O esquema incluía apoio completo às empresas, desde a coleta de documentos até o protocolo e acompanhamento dos pedidos na Secretaria da Fazenda (Sefaz). O fiscal acessava o sistema usando o certificado digital da empresa beneficiada e promovia tramitação prioritária de processos, aprovando ou acelerando pedidos fora do fluxo normal.
As operações eram realizadas por meio da Smart Tax, empresa registrada no nome da mãe de Neto, sem funcionários e com sede em sua residência, em Ribeirão Pires (região metropolitana de São Paulo). Apesar de não possuir estrutura para consultoria tributária, a Smart Tax recebeu dezenas de milhões de reais da Fast Shop e movimentou mais de R$ 1 bilhão em valores brutos entre 2021 e 2022.
O promotor de Justiça Roberto Bodini disse que essas transações eram registradas por meio de emissão de notas fiscais e recolhimento de ICMS, dando aparência de legalidade aos serviços.
Pontos de atenção para empreendedores
Para Leonardo Magalhães Avelar, sócio-fundador do Avelar Advogados, o alerta é claro: “Qualquer proposta de ‘facilitação’ fiscal fora dos canais oficiais deve ser imediatamente recusada. Atalhos ilegais geram risco penal, administrativo e — talvez o mais grave — dano irreversível à reputação”, diz.
No campo criminal, as penas variam de acordo com o delito: corrupção ativa e passiva, de 2 a 12 anos; organização criminosa, de 3 a 8 anos; e lavagem de dinheiro, de 3 a 10 anos.
Na esfera administrativa, a Lei Anticorrupção prevê sanções como perda de benefícios fiscais, aplicação de multas tributárias, declaração de inidoneidade para contratar com o Poder Público, multa de até 20% do faturamento e cassação da inscrição estadual.
“A melhor defesa é a prevenção”, reforça Avelar, que recomenda a realização de treinamentos internos, o monitoramento constante dos benefícios fiscais e a manutenção de documentação rastreável.
Sérgio Bessa, coordenador da área penal empresarial do Peixoto & Cury Advogados, acrescenta que é fundamental fortalecer e garantir autonomia aos setores de compliance, além de realizar auditorias externas periódicas com profissionais de credibilidade. “É importante verificar se há, na empresa, pagamento ou recebimento de valores envolvendo pessoas politicamente expostas, incluindo parentes e terceiros a elas relacionadas, e, em último caso, entender se há justificativa idônea para estabelecer esse tipo de relação.”
Quem é Sidney de Oliveira, fundador da Ultrafarma
Natural de Nova Olímpia (PR), Sidney Oliveira cresceu em uma família com mais de dez irmãos e começou a trabalhar em farmácia aos 9 anos.
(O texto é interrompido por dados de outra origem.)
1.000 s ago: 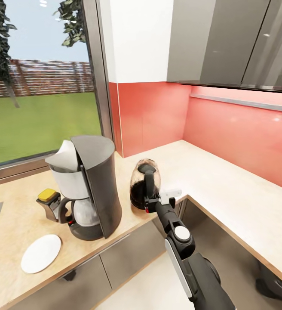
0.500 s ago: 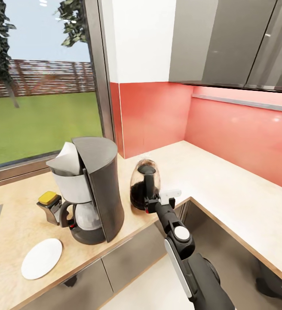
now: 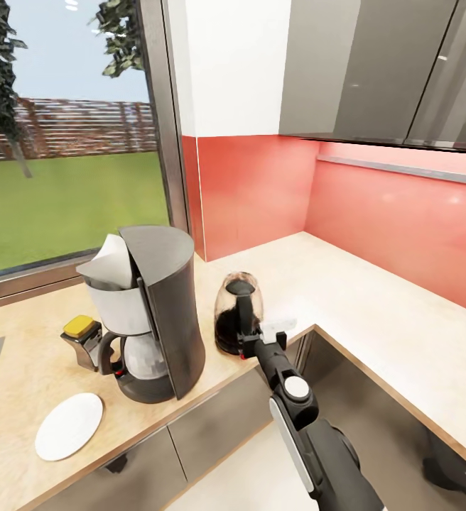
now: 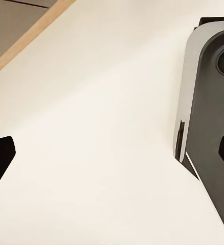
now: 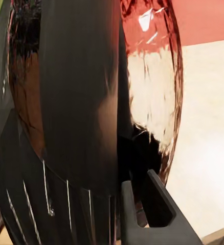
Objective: Set up a coffee station on the kitchen countertop: keep the coffee maker on the countertop, move the bottle of coffee from the kitchen shelf to the counter next to the coffee maker, place a paper coffee filter on top of the coffee maker, put the saucer next to the coffee maker with the coffee cup on the saucer, and place the electric kettle next to the coffee maker.
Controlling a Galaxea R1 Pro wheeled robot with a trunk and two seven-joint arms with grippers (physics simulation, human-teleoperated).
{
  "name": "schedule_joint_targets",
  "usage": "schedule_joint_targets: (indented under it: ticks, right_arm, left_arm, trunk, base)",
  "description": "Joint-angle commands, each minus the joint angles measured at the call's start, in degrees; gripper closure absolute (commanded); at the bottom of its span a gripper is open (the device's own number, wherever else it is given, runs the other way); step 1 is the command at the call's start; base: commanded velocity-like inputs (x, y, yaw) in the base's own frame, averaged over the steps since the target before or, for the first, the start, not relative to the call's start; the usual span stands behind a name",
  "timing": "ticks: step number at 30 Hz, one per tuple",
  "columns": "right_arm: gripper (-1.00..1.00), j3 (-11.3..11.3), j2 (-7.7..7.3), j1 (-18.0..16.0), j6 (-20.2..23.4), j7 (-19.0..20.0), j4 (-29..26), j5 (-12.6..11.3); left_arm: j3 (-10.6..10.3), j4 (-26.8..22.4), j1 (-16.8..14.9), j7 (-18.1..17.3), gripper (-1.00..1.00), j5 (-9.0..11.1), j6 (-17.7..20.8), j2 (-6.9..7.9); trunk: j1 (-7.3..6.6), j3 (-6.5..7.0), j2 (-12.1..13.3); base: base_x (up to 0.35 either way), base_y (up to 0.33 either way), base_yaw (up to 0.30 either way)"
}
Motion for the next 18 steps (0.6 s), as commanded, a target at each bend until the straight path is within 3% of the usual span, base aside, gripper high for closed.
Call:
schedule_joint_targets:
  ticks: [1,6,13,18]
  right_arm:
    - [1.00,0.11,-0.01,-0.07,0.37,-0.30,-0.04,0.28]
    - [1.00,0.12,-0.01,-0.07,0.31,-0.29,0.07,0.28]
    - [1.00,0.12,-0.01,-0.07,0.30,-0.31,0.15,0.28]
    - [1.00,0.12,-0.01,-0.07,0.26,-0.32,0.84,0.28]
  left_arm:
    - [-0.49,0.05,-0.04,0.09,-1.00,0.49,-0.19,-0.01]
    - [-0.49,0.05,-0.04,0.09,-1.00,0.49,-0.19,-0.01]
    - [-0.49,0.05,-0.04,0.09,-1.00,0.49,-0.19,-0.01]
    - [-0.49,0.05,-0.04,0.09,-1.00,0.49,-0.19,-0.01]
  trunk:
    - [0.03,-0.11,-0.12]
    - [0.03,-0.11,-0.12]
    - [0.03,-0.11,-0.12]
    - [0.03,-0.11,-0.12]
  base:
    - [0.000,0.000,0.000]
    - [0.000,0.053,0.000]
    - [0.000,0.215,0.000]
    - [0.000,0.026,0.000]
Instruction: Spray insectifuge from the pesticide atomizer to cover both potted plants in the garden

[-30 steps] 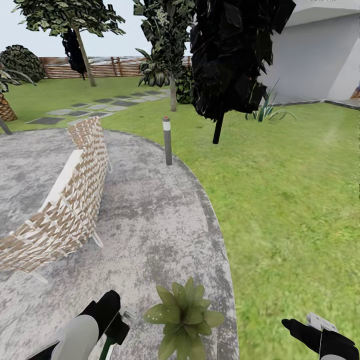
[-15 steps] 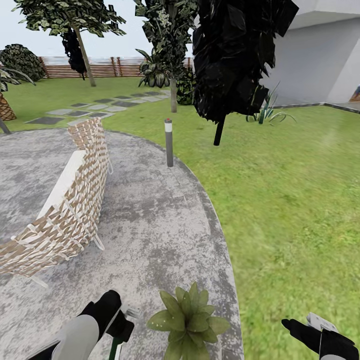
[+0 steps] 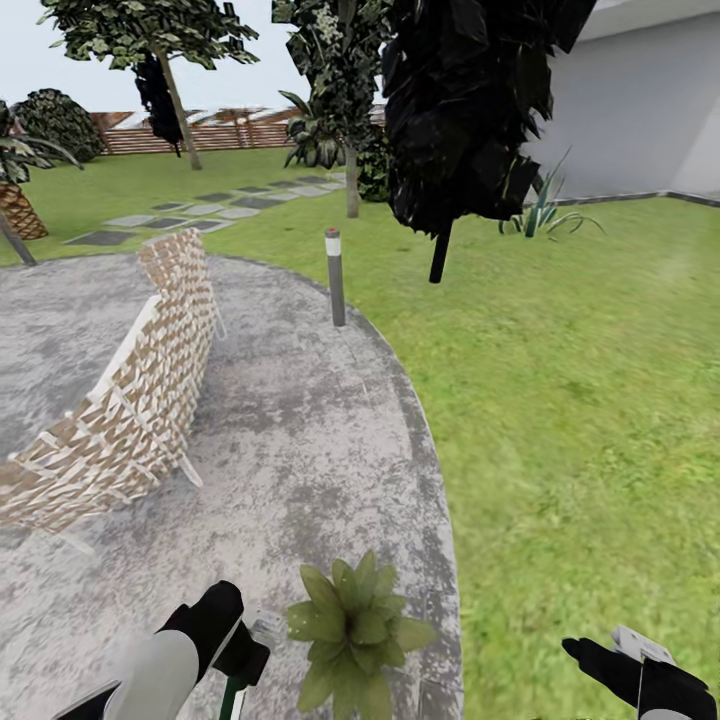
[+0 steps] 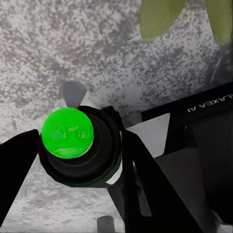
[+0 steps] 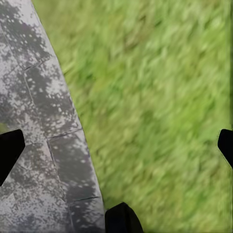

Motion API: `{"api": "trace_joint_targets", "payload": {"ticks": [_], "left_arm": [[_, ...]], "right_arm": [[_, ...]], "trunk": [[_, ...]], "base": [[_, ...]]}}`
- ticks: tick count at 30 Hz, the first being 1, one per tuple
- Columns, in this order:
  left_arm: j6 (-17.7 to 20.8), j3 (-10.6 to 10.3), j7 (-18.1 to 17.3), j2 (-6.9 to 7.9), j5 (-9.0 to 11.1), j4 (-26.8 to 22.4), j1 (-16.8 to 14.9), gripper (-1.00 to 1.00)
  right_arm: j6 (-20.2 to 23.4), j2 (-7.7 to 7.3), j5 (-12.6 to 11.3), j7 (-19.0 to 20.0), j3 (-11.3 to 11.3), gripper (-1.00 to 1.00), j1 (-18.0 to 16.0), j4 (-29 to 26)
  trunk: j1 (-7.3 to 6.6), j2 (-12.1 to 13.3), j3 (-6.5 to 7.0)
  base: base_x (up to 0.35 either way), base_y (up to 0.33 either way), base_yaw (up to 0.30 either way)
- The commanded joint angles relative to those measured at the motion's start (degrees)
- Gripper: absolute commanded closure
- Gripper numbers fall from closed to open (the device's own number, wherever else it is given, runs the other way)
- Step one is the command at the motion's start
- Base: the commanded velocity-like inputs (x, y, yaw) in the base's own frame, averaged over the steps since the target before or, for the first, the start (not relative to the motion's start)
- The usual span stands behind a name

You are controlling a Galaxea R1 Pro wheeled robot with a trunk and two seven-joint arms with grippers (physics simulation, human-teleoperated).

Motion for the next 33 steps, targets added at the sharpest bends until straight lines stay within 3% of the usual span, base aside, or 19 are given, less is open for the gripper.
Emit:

Alfabetizado pelo Mobral e sem ensino superior, iniciou a venda de medicamentos na juventude e abriu sua primeira farmácia, chegando a administrar 12 lojas no Paraná antes de vendê-las e se mudar para São Paulo, em 1980.
Na capital paulista, manteve uma farmácia na Avenida Brigadeiro Luís Antônio até 1990. Em 1998, fundou a Drogavida, que não resistiu à concorrência. Dois anos depois, criou a Ultrafarma, que se tornou líder na venda de genéricos no Brasil, conhecida por comerciais de TV com promoções agressivas e campanhas com artistas como Lima Duarte.
A Ultrafarma soma mais de 1 milhão de clientes ativos e um portfólio de 15 mil produtos. Venceu o Prêmio Top of Mind Internet em 2007 e, em 2018, tinha faturamento anual estimado em R$ 800 milhões. Sidney também apresentou programas de TV e investiu em naming rights, como na estação Saúde-Ultrafarma, cujo contrato com o Metrô de São Paulo é de R$ 71,9 mil por mês.